On the other hand, several limitations deserve discussion. First, eating behaviors and physical activity were self-reported and thus vulnerable to the known biases involved with self-report, such as underreporting of undesirable habits (e.g. eating desserts). Further, seasonality may have affected certain eating habits between the baseline and 6 month assessments, e.g. fruits and vegetables, and this could explain why changes in fruits and vegetables were not independently associated with weight change at 6 months. Change in leisure-time physical activity over the first 6 months of the intervention was not included in regression models because the physical activity component of the intervention was slowly introduced during the first 6 months. However, the 48-month results reassuringly showed associations between eating behaviors and weight change to be independent of physical activity. Also, certain eating behaviors are collinear as evidenced by the attenuated associations when moving from single eating behavior models to all eating behaviors models, for example eating of fried foods and eating at restaurants. However, these eating behaviors had independent associations with weight change at 6 months and each single behavior model is reported to inform this issue. Also, information on frequency of snacking between meals, which may be another eating behavior associated with weight change, was not collected. Lastly, this secondary analysis identifies associations between changes in eating behaviors and changes in weight, but the study was not specifically designed to evaluate whether targeting changes in these behaviors would result in greater weight loss.

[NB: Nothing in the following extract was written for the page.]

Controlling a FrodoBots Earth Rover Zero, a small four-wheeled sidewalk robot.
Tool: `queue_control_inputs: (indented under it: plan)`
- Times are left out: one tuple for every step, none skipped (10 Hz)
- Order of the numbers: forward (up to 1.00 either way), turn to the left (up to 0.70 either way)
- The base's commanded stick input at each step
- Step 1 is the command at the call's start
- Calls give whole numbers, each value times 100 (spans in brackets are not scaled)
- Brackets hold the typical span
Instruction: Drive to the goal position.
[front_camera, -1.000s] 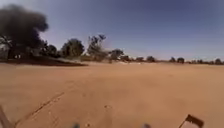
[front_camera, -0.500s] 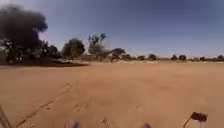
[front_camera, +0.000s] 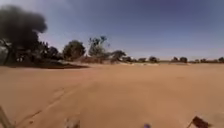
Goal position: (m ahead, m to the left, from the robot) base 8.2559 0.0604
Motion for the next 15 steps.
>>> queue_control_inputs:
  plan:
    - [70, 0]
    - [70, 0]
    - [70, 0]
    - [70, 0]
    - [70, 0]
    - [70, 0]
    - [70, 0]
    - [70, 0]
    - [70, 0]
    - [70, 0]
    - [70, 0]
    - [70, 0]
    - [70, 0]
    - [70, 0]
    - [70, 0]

In summary, these results suggest that decreased consumption of desserts and sugar-sweetened beverages consistently associate with short- and long-term weight loss or maintenance, but increased fruits/vegetables in controls as well as decreased meats/cheeses in an intervention are additional factors that may help for long-term, but not necessarily short-term, weight loss or control. If the goal is to decrease the burden of obesity, the focus must be on long-term strategies because changes in eating behaviors only associated with short-term weight loss are likely ineffective and/or not sustainable. Future studies should examine whether interventions focused on changing these specific eating behaviors associated with long-term weight change could improve obesity treatment outcomes.